The problem.
Every line below from the one containing "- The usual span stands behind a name" through the one containing "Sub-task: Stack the" must be transcribed exactly. Omit all lines outside that stretch.
***
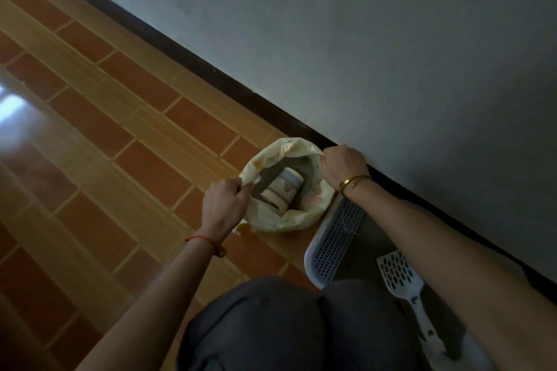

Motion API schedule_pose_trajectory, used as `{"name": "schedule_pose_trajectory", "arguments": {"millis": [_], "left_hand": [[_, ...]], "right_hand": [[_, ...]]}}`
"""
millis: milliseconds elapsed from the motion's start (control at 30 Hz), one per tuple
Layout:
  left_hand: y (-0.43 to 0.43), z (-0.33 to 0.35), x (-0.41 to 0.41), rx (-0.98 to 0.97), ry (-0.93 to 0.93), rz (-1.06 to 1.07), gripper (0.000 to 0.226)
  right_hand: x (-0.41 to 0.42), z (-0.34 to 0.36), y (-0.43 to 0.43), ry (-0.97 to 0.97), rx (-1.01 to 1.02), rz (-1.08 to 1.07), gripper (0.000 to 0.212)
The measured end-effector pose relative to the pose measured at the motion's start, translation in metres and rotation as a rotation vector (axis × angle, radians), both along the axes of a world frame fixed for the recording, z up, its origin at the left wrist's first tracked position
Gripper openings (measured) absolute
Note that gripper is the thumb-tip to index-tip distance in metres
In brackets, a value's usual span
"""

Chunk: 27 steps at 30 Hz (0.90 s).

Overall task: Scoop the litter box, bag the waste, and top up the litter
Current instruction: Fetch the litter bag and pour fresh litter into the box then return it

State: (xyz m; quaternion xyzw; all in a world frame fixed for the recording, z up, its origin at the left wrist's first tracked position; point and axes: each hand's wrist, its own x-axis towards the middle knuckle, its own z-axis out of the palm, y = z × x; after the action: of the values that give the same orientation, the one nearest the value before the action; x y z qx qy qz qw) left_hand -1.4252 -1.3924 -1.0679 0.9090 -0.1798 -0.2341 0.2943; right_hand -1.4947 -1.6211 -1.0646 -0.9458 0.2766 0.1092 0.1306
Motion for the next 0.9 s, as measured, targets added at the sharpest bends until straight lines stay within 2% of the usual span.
{"name": "schedule_pose_trajectory", "arguments": {"millis": [200, 367, 433, 500, 567, 667, 833, 900], "left_hand": [[0.0, -0.035, -0.002, -0.097, -0.059, 0.008, 0.042], [0.001, -0.037, -0.011, -0.128, -0.045, -0.08, 0.036], [0.0, -0.04, -0.018, -0.144, -0.057, -0.114, 0.036], [-0.001, -0.046, -0.025, -0.145, -0.079, -0.148, 0.037], [0.0, -0.051, -0.029, -0.166, -0.088, -0.155, 0.037], [0.002, -0.058, -0.031, -0.221, -0.099, -0.154, 0.042], [0.003, -0.062, -0.032, -0.215, -0.142, -0.192, 0.039], [0.002, -0.063, -0.035, -0.203, -0.156, -0.201, 0.037]], "right_hand": [[-0.004, -0.03, -0.003, -0.102, -0.078, 0.037, 0.029], [-0.015, -0.034, -0.001, -0.089, -0.129, 0.046, 0.026], [-0.027, -0.039, 0.002, -0.199, -0.181, 0.067, 0.019], [-0.04, -0.039, 0.01, -0.351, -0.252, 0.175, 0.019], [-0.049, -0.037, 0.022, -0.441, -0.241, 0.317, 0.017], [-0.052, -0.046, 0.038, -0.304, -0.082, 0.399, 0.022], [-0.033, -0.069, 0.046, 0.027, -0.008, 0.294, 0.074], [-0.029, -0.076, 0.048, 0.096, 0.007, 0.283, 0.089]]}}
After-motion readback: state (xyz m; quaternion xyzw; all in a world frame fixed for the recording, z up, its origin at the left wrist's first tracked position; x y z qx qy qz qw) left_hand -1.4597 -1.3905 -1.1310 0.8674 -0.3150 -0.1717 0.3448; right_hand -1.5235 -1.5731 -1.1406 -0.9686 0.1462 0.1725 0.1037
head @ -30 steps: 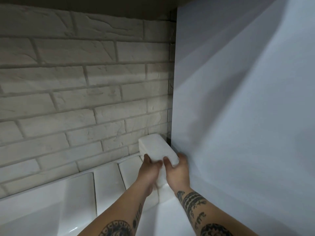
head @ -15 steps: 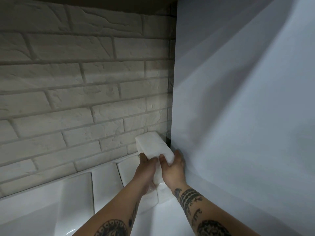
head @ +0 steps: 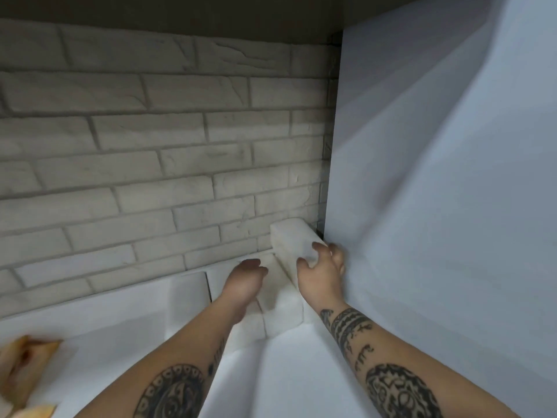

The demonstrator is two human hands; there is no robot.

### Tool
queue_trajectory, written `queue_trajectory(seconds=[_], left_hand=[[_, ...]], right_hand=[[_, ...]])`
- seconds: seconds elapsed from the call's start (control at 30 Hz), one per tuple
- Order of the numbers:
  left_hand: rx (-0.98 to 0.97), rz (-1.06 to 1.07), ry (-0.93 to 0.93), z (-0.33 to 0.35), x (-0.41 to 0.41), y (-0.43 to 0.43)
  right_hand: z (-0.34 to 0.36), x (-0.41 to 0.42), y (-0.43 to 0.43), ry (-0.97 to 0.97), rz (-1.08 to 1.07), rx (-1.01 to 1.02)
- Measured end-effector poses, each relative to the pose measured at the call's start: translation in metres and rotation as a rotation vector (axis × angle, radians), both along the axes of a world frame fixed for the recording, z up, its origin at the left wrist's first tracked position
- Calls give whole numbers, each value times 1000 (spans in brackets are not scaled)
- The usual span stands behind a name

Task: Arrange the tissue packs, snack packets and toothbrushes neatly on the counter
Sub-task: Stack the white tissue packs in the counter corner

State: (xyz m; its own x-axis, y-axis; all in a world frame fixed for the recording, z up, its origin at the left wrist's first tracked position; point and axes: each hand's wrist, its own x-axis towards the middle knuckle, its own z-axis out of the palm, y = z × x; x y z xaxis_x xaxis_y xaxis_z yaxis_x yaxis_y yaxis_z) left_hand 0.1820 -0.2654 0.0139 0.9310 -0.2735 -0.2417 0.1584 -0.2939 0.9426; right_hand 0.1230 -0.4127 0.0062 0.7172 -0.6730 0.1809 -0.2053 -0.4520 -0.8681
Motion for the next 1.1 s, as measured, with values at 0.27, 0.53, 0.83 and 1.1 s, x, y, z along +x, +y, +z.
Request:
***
Solution to the problem.
- The usual span stands behind a name

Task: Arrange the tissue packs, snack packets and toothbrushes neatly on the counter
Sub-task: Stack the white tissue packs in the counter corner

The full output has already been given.